* Instructions for the task: Each line from the beginning of the data below through the line containing "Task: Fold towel" should be repeated exactly, please.

*** Supplied entries ***

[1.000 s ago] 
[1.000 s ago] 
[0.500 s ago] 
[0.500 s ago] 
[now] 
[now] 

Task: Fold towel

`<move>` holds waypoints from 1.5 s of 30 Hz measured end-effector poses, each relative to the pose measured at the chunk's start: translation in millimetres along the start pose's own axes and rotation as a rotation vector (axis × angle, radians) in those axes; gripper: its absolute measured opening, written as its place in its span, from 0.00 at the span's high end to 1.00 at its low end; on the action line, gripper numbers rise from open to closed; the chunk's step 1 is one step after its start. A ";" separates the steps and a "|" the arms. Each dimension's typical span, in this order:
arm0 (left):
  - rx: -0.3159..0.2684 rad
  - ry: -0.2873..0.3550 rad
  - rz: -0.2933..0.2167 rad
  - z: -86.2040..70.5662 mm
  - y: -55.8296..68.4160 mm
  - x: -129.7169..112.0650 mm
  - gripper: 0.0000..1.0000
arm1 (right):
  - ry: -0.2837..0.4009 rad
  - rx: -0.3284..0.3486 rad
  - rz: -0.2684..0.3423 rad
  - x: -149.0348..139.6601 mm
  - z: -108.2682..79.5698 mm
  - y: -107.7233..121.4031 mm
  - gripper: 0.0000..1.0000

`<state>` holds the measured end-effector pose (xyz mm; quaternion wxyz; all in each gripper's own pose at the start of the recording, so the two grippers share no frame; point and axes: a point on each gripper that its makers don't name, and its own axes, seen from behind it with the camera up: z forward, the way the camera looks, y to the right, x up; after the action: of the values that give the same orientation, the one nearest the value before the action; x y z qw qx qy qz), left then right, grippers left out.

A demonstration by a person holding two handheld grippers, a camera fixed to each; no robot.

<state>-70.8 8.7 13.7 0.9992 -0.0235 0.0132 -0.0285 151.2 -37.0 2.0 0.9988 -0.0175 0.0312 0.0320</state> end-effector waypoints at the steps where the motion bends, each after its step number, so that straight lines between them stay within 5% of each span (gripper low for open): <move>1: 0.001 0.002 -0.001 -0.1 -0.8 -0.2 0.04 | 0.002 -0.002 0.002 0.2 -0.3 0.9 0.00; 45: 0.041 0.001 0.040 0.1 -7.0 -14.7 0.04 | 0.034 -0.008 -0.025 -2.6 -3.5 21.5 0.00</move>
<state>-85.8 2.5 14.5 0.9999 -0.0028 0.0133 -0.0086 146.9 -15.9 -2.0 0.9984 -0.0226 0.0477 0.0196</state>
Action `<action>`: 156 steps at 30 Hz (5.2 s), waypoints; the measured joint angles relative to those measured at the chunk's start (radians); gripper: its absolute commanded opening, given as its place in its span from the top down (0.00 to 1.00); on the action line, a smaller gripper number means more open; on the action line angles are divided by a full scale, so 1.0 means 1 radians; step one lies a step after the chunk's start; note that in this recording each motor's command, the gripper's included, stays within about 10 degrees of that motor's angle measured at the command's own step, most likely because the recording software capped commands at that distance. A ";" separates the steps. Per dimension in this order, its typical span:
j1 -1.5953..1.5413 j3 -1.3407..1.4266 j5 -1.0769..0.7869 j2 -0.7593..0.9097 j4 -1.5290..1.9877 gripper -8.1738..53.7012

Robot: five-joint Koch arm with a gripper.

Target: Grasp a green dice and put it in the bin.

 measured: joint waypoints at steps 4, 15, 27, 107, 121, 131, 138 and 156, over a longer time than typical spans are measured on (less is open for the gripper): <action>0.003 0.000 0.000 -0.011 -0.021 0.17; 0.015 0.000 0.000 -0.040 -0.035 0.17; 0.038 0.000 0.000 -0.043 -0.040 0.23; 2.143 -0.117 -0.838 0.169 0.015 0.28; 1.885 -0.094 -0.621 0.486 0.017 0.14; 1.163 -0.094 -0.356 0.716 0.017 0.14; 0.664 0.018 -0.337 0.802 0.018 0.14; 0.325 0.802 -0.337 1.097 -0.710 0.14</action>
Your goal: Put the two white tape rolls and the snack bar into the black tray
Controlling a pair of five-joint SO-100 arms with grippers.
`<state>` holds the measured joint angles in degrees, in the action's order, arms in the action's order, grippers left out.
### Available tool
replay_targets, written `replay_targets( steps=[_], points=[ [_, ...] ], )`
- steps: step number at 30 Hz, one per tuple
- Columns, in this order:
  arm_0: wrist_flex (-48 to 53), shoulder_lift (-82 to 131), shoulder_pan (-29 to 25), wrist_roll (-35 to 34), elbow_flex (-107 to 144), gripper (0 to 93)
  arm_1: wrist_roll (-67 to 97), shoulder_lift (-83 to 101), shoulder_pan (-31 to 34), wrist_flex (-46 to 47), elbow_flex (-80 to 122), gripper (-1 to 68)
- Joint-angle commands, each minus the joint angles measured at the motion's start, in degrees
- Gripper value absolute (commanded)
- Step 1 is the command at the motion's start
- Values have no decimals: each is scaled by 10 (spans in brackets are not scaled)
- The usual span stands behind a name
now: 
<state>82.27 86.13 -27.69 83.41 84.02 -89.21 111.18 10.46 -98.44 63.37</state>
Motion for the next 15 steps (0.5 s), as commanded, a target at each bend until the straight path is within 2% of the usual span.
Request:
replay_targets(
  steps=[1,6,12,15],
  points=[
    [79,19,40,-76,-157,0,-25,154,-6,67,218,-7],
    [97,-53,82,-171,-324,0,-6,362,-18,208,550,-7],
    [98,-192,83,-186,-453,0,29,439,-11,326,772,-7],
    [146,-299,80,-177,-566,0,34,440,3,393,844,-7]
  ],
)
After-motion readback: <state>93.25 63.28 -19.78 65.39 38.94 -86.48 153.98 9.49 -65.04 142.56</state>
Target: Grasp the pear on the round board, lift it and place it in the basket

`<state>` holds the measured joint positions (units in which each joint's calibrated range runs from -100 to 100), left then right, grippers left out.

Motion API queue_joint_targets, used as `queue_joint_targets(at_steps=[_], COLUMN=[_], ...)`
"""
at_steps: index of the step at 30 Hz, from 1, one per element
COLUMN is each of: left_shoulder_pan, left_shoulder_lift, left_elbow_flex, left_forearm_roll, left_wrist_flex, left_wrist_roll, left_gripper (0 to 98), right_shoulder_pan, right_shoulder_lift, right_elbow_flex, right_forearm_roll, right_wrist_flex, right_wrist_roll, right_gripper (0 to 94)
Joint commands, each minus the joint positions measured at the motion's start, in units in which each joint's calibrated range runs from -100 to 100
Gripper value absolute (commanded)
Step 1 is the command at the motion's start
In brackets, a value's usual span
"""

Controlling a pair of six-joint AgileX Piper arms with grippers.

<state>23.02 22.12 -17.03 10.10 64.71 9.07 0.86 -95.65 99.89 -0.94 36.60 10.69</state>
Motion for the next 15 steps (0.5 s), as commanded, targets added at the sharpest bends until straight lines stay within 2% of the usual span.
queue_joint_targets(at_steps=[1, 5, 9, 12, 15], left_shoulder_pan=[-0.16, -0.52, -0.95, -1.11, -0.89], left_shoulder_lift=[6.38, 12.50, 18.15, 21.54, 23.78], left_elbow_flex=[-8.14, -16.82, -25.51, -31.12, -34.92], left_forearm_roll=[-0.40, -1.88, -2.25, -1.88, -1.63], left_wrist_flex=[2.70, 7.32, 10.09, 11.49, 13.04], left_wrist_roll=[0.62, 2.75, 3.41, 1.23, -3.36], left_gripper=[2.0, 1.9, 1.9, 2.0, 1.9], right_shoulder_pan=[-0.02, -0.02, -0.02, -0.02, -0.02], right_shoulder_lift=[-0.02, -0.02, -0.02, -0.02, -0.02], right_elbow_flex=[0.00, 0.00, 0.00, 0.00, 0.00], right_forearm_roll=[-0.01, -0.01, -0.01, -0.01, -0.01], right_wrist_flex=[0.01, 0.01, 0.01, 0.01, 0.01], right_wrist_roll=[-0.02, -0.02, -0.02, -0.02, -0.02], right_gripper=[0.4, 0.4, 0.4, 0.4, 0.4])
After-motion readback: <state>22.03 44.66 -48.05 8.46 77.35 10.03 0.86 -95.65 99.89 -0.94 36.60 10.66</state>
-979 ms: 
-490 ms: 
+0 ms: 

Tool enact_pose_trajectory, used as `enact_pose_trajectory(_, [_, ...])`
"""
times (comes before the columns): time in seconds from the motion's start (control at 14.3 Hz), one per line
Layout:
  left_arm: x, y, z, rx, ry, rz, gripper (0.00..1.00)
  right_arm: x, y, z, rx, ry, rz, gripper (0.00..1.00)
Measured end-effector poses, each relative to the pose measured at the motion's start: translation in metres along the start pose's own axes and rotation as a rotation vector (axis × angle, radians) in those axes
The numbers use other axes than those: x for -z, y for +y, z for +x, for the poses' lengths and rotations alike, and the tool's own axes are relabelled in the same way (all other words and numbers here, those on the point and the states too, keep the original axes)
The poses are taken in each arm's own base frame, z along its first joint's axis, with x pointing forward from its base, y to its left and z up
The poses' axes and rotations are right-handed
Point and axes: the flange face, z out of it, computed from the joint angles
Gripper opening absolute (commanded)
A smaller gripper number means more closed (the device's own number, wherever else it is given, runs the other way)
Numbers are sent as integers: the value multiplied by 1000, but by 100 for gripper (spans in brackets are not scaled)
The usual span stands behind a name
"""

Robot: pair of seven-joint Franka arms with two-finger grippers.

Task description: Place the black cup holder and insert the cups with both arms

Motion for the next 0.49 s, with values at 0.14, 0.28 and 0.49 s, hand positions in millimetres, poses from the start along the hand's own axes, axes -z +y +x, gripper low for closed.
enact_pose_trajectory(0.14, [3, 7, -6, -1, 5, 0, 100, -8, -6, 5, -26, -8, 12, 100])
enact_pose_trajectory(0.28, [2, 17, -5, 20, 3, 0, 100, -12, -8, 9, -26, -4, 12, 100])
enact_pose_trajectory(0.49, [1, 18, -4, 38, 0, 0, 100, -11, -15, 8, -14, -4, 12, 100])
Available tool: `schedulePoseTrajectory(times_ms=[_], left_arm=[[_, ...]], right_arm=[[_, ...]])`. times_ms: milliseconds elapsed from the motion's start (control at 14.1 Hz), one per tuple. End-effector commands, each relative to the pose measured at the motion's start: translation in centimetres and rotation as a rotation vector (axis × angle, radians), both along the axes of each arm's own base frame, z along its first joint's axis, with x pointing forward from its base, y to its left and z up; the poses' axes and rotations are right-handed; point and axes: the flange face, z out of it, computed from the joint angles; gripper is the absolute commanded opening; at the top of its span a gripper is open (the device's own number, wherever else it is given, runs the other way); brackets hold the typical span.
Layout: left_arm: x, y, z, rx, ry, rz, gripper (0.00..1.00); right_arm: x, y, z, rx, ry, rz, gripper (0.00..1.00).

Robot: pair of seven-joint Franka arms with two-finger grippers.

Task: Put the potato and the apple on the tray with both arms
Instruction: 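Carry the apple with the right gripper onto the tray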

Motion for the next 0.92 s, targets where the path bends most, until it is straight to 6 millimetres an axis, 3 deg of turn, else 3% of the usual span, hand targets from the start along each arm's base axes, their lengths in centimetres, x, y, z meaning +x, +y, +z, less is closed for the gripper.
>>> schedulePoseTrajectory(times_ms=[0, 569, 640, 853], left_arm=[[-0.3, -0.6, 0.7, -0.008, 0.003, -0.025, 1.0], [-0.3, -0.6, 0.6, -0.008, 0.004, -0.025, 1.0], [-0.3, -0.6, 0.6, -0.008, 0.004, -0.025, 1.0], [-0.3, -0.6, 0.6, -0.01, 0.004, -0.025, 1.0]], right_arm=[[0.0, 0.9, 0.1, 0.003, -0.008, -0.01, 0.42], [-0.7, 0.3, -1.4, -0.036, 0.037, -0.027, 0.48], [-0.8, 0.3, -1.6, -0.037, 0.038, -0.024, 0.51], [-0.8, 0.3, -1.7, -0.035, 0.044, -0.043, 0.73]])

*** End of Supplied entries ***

* Your solution:
[1.000 s ago] 
[1.000 s ago] 
[0.500 s ago] 
[0.500 s ago] 
[now] 
[now] 

Task: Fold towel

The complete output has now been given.